Young Gifted And Black (Bob & Marcia)

Nina Simone - thumb

So many songs are written about people who are not relatives of the writer, nor are they famous outside their own territory, yet they have done something that warrants a song to be written about them. This week’s track was written about Lorraine Hansberry, one of four children born in Chicago in 1930 and who, in her brief life became a Playwright.

When she was eight, her father, who was a successful real estate broker, moved his family to a suburb on the south side of Chicago. It was a predominantly white area and the black Hanberry family were not best welcomed. Lorraine’s best known work was called A Raisin in the Sun, which was story of her family’s battle against the racial segregation she encountered in her new homeland area.

In 1951 she became a staff member at the Black newspaper called Freedom under the guidance of Paul Robeson. Whilst there she met and became close friends with Nina Simone. It was here in 1957 that she wrote A Raisin In the Sun. Two years later it was on Broadway and that achievement led to the first play written by an African-American woman to be produced on Broadway. Her next play, and as it turned out, her last, was called To Be Young, Gifted and Black which she never finished. Sadly Lorraine died of pancreatic cancer in January 1965 aged just 34.

The title of that unfinished work became a song that Nina Simone, along with Weldon Irving, wrote as a tribute to her. It could almost have been an autobiographical song for the lady born Eunice Kathleen Waymon. She was generally considered a child prodigy as she was playing the piano at the age of four and then studying classical music at the Juilliard School of Music in New York when she was in her last year of high school.

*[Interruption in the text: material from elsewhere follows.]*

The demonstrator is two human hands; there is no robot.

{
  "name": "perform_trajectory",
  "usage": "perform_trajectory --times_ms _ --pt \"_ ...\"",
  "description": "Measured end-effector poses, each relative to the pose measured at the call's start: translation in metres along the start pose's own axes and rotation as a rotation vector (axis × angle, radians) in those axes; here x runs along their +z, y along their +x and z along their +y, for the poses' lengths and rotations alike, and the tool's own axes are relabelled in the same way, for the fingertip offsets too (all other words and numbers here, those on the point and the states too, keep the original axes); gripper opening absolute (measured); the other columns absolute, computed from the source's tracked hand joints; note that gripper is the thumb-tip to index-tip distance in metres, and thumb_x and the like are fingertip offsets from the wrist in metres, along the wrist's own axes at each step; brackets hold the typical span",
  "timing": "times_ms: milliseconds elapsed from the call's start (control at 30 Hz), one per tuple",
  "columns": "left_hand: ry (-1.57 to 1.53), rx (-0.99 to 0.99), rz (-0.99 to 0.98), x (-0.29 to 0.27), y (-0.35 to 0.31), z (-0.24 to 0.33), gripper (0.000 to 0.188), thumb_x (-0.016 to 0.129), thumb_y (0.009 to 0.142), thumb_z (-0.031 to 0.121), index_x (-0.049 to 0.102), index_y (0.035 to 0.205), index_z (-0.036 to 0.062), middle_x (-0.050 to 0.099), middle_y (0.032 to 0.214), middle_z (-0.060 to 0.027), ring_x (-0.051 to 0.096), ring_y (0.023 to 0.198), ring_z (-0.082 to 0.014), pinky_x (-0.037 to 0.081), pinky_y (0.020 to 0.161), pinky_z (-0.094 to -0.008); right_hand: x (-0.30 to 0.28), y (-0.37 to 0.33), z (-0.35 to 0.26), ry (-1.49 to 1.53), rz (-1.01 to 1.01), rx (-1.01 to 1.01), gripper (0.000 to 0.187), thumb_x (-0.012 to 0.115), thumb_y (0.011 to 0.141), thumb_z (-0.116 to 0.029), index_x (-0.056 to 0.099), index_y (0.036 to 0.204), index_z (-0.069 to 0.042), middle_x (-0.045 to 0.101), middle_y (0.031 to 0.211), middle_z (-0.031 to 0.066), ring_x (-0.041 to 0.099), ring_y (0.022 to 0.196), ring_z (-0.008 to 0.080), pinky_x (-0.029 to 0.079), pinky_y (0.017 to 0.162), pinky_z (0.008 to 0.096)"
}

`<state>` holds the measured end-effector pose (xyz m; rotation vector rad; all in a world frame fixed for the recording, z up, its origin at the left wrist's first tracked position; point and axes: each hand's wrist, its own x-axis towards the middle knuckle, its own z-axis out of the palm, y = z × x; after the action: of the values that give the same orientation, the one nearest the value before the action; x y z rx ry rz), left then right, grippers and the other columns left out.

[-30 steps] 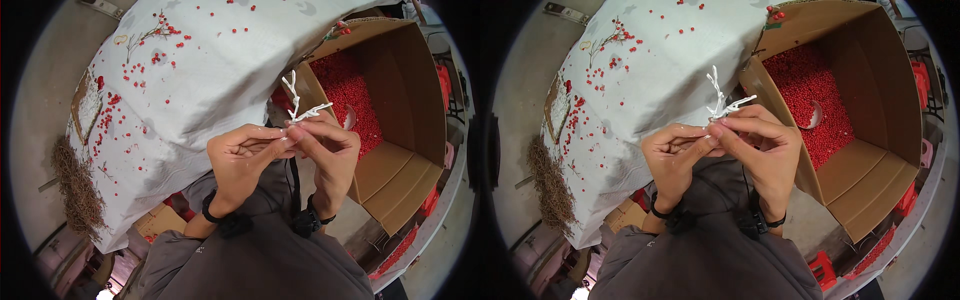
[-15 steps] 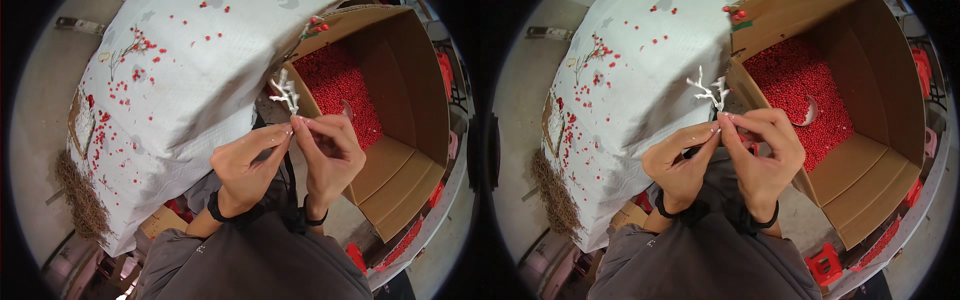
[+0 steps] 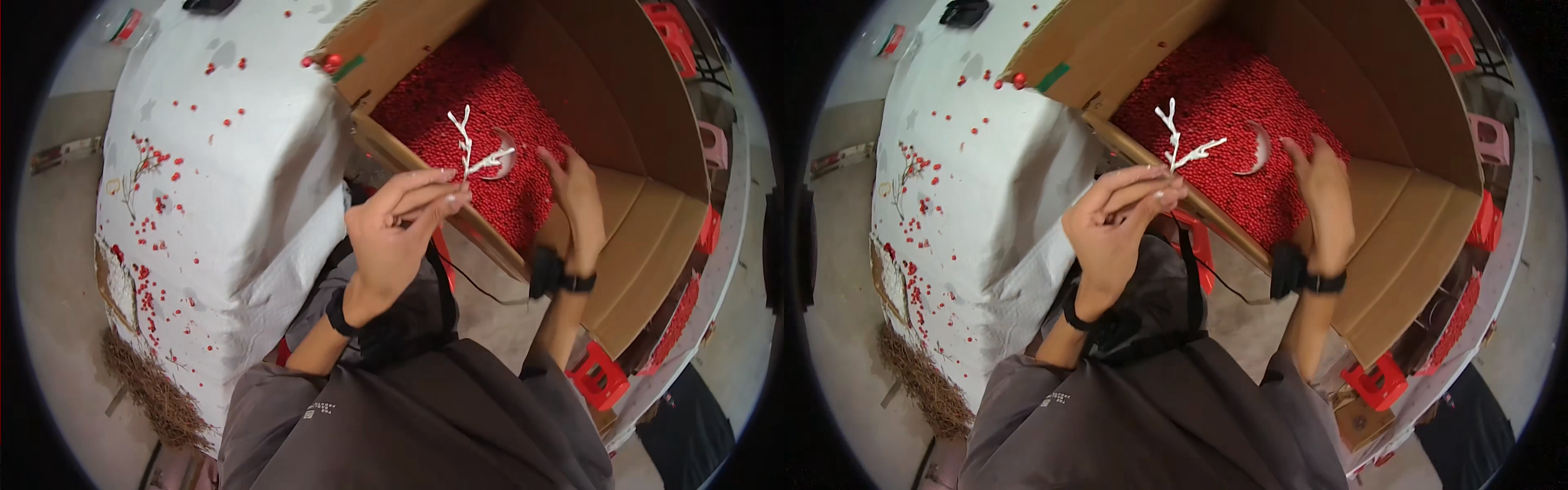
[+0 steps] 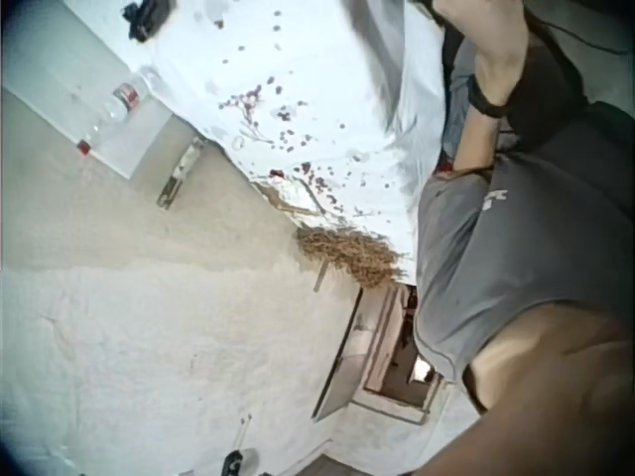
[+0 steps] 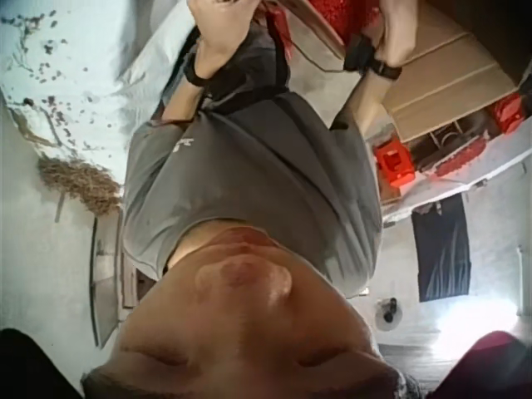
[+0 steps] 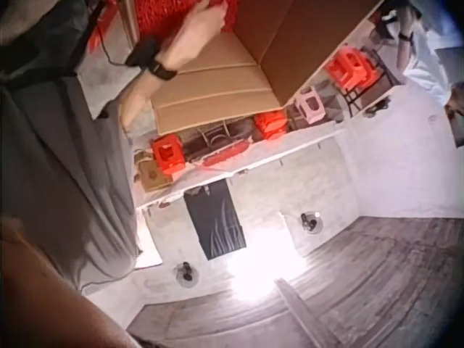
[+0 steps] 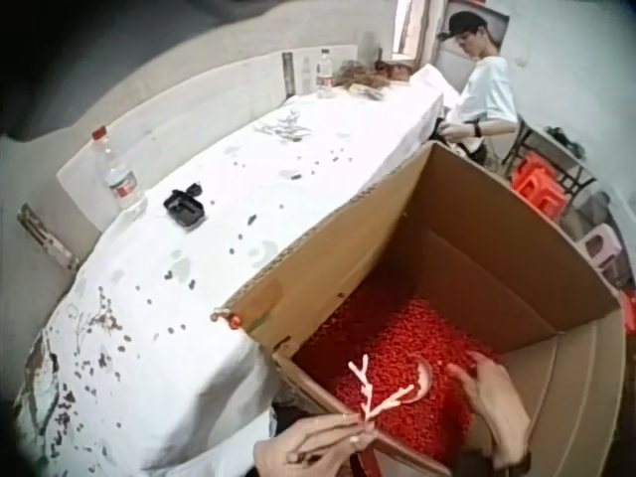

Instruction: Assembling artificial berry branches by attaching small red berries to white plastic stems using adhesive.

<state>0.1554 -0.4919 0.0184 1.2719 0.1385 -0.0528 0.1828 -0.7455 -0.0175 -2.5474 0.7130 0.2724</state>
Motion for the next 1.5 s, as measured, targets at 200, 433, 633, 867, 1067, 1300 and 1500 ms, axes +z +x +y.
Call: perform_trajectory --times_ms 200,433,633,867,1067,1300,1500 --pt "0.578 0.552 -0.249 0.012 0.062 -0.039 0.012 0.069 0.082 0.001 0.069 0.094 -0.0021 0.072 0.091 -0.0125 0.072 0.081 -0.0219 0.057 0.070 -0.0272 0.090 0.087 0.071 -0.152 -0.280 -0.084 0.102 0.076 0.080 -0.027 0.008 0.151 0.000 0.043 0.139 0.0304 0.051 0.124 0.0371 0.042 0.104 0.0412" --pt "0.752 0.684 -0.367 0.004 0.104 -0.054 0.015 0.070 0.082 0.005 0.071 0.097 0.0012 0.072 0.092 -0.0120 0.071 0.083 -0.0257 0.056 0.071 -0.0310 0.112 0.080 0.081 0.396 -0.556 0.000 0.085 0.068 0.081 -0.008 0.019 0.150 -0.003 0.040 0.143 0.0236 0.043 0.131 0.0298 0.037 0.109 0.0379" --pt "0.769 0.625 -0.192 0.002 0.095 -0.056 0.017 0.068 0.083 0.004 0.069 0.100 0.0001 0.071 0.092 -0.0150 0.070 0.082 -0.0276 0.057 0.069 -0.0333 0.069 0.091 0.045 0.661 -0.540 -0.129 0.059 0.048 0.089 0.004 0.035 0.145 -0.005 0.052 0.132 0.0207 0.053 0.118 0.0297 0.042 0.104 0.0398" --pt "0.697 0.639 -0.029 0.020 0.104 -0.055 0.015 0.067 0.085 0.002 0.069 0.100 -0.0028 0.072 0.092 -0.0152 0.071 0.080 -0.0258 0.056 0.071 -0.0301 0.121 0.128 0.043 0.056 0.625 -0.480 0.054 0.048 0.087 0.002 0.040 0.140 -0.003 0.050 0.133 0.0185 0.047 0.124 0.0313 0.039 0.104 0.0407" --pt "0.736 0.683 0.012 0.018 0.105 -0.059 0.015 0.070 0.083 0.003 0.069 0.097 -0.0031 0.072 0.091 -0.0151 0.071 0.079 -0.0257 0.056 0.070 -0.0298 0.155 0.089 0.012 0.438 0.289 -0.604 0.044 0.043 0.085 0.005 0.048 0.129 0.000 0.048 0.127 0.0213 0.047 0.119 0.0379 0.033 0.109 0.0410" --pt "0.774 0.657 0.005 0.021 0.102 -0.062 0.014 0.072 0.082 0.004 0.070 0.095 -0.0007 0.072 0.090 -0.0151 0.071 0.077 -0.0264 0.056 0.068 -0.0310 0.119 0.076 -0.014 0.627 -0.605 -0.390 0.043 0.039 0.086 0.004 0.048 0.127 0.000 0.054 0.124 0.0157 0.049 0.119 0.0272 0.034 0.108 0.0365" --pt "0.851 0.575 -0.005 0.017 0.103 -0.057 0.014 0.071 0.082 0.005 0.068 0.096 0.0016 0.072 0.089 -0.0127 0.071 0.075 -0.0261 0.055 0.066 -0.0312 0.024 0.038 -0.006 0.617 -0.400 -0.229 0.051 0.050 0.087 -0.002 0.047 0.138 -0.006 0.058 0.125 0.0098 0.054 0.112 0.0155 0.045 0.097 0.0307"
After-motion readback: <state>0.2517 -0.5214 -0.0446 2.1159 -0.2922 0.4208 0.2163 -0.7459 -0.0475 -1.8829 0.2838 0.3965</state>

She recorded the song in 1970 for her album Blackgold, but at the time she didn’t publicise its story and so it was duly considered a Civil Rights anthem. What she did say in an interview at the time was, “Now, this song is not addressed, primarily to white people, though it does not put you down in any way, it simply ignores you,” she laughed. “My people need all the inspiration and love that they can get.”

Simone told an interviewer in 1997 that from the very beginning her dream was to be a concert pianist. She said “It never occurred to me that I’d be playing to audiences that were talking and drinking and carrying on. If they didn’t want to listen, they could go the hell home.” She was also angered when critics labelled her a jazz singer. “To most white people, jazz means dirt and that’s not what I play,” she retorted. She was passionate about music in all forms. She performed songs by Kurt Weill and Bertolt Brecht as readily as folk songs, spirituals and songs from the blues. She did not tolerate comparisons to other artists and was especially incensed by critics citing similarities to Billie Holiday, “They only compare me to her because we were both black. They never compared me to Maria Callas and I’m more of a diva like her than anybody else.”

Nina’s version, which featured Boris Gardner on bass failed to chart in the UK and only reached number 76 stateside. The big UK hit version was a top five hit in 1970 for Bob Andy and Marcia Griffiths as Bob & Marcia. They dropped the ‘To Be’ from the title and became just, Young Gifted and Black. Both were successful solo reggae singers in their native Jamaica but it was producer Harry J who brought them together to record their reggae version of it. The following year they had one follow up with the number 11 hit Pied Piper. After that, both resumed their own careers with Marcia later becoming a member of Bob Marley’s Wailers.

Nina Simone became disgusted with the music industry and with the racism in the United States. Her first hand experience of this was at her first ever public recital when her parents were asked to leave the first row to accommodate white folks. She left the States in the very early seventies saying, “I didn’t like America. I never did . . . I think they’ll sell themselves, their souls, their brothers, sisters, and their mothers for money. She moved around a bit living for brief spells in Liberia, Switzerland, Paris, Belgium, and The Netherlands. Her final home was in the south of France where she remained until her death in 2003 aged 70. She chose to live in exile from the country that did not give her respect – both as an artist and as a human being – and found herself revered where she headlined jazz festivals. In her later years she said, “I want to be remembered as a diva, from beginning to end, who never compromised in what she felt about racism and how the world should be, and who, to the end of her days, constantly stayed the same.”